I'm writing a Web-based application that will retrieve data from a Microsoft SQL Server 2005 database. The application includes a simple report that provides the total annual sales per district, according to the year that the user enters. I want to rank the data by sales amount as the application retrieves the rows. For example, if the Southwest district has the most sales for a particular year, I want that district to be ranked number one and appear in the first row returned from the database. How do I include in a SQL Server stored procedure the logic necessary to support this functionality?

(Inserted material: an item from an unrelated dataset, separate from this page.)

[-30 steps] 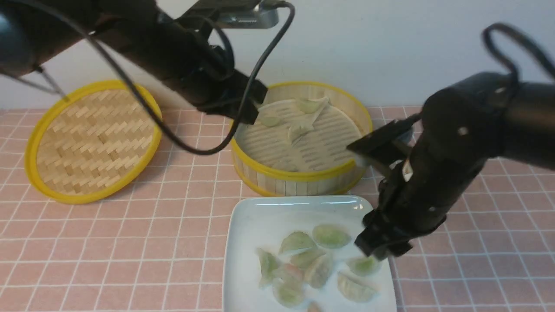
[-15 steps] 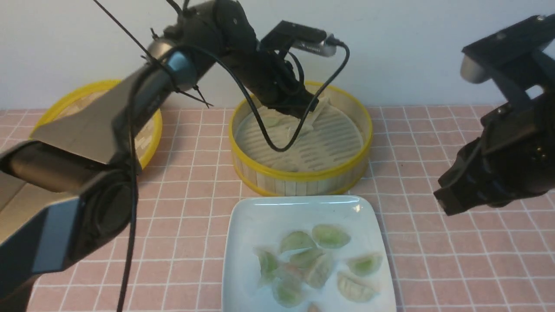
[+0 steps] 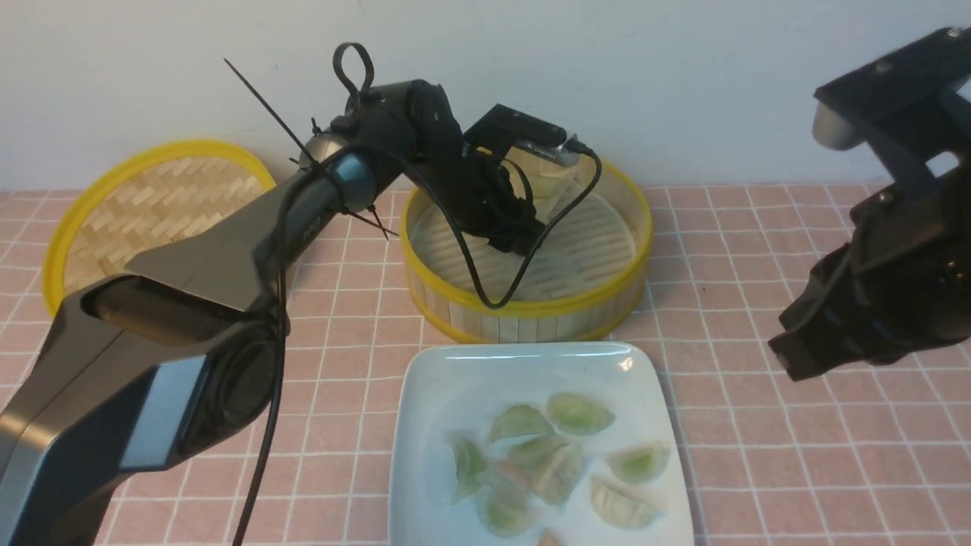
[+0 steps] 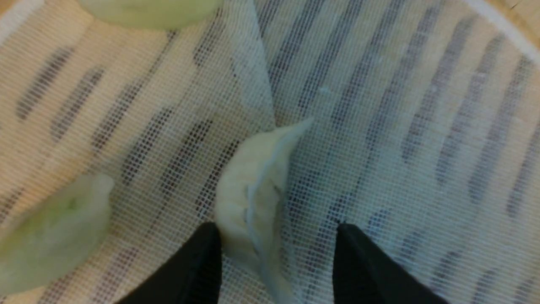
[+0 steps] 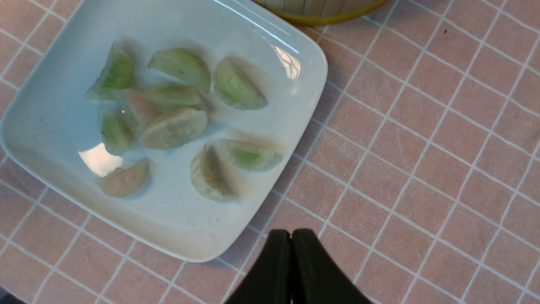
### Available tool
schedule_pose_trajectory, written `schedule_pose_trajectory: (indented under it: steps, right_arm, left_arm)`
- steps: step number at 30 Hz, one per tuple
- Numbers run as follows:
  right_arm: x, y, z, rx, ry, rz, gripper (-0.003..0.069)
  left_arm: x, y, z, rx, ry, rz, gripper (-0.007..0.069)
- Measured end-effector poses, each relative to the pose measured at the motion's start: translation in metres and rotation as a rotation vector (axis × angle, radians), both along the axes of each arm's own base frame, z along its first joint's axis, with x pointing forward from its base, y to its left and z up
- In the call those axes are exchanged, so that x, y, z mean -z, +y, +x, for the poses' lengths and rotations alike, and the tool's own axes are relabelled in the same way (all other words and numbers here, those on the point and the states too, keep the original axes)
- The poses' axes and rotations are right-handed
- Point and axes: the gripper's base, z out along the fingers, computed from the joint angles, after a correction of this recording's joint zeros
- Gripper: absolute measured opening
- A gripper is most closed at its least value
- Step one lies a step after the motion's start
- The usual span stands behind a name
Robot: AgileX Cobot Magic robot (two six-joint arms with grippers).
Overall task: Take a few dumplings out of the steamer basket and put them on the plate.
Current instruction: Use the left arm to grab a dumpling from the steamer, then use the left arm to put the dumpling into the plate
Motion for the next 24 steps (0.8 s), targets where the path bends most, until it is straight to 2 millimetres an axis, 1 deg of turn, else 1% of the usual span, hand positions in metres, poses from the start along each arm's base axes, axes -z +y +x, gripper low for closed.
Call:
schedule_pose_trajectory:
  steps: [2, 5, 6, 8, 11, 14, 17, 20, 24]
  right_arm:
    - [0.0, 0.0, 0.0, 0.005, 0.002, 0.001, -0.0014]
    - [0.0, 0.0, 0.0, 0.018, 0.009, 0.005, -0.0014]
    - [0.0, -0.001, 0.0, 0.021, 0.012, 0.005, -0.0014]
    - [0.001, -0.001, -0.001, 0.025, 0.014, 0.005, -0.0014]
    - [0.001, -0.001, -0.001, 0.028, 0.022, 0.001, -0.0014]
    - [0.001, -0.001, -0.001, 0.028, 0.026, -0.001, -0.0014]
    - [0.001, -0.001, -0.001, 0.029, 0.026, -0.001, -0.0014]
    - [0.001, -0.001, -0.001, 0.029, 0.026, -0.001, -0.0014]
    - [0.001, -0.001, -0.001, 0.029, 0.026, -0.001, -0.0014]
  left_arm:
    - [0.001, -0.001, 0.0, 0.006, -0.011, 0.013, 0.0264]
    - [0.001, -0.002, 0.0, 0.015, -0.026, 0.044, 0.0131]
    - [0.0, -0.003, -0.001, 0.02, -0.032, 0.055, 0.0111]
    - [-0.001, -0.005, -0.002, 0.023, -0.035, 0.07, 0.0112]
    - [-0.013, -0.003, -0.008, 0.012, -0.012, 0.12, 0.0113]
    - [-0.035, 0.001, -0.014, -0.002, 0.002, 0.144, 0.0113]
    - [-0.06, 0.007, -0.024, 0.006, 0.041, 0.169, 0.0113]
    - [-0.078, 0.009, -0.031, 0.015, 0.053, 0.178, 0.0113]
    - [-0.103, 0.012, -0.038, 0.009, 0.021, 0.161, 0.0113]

You're in luck! SQL Server 2005 includes a set of functions that analyze and rank values returned by a query. What takes several lines of code to achieve in earlier SQL Server versions can now be condensed into a single function and its arguments. Simply include the function as a column definition in the SELECT clause of your query, and SQL Server analyzes the specified values and automatically assigns a ranking value to each row, based on that analysis.
SQL Server includes four ranking functions: ROW_NUMBER, RANK, DENSE_RANK, and NTILE. Of these functions, you'll probably want to use one of the first three, but we'll give you a quick rundown of all of them so that you can determine which one best suits your needs. To demonstrate each of these functions, we'll use the AnnualSales table definition and INSERT statements that Listing 4 shows. The user-defined Sales schema owns this table. In SQL Server 2005, each database object is owned by a schema that acts as a namespace for organizing the objects. (As you can see, this is a basic table definition. Your source table might include additional constraints, or you might need to join tables to retrieve the necessary data.) To demonstrate the functions, we populate the AnnualSales table with a small sampling of data to provide sales figures for various districts, such as Northwest, Southwest, and Midwest.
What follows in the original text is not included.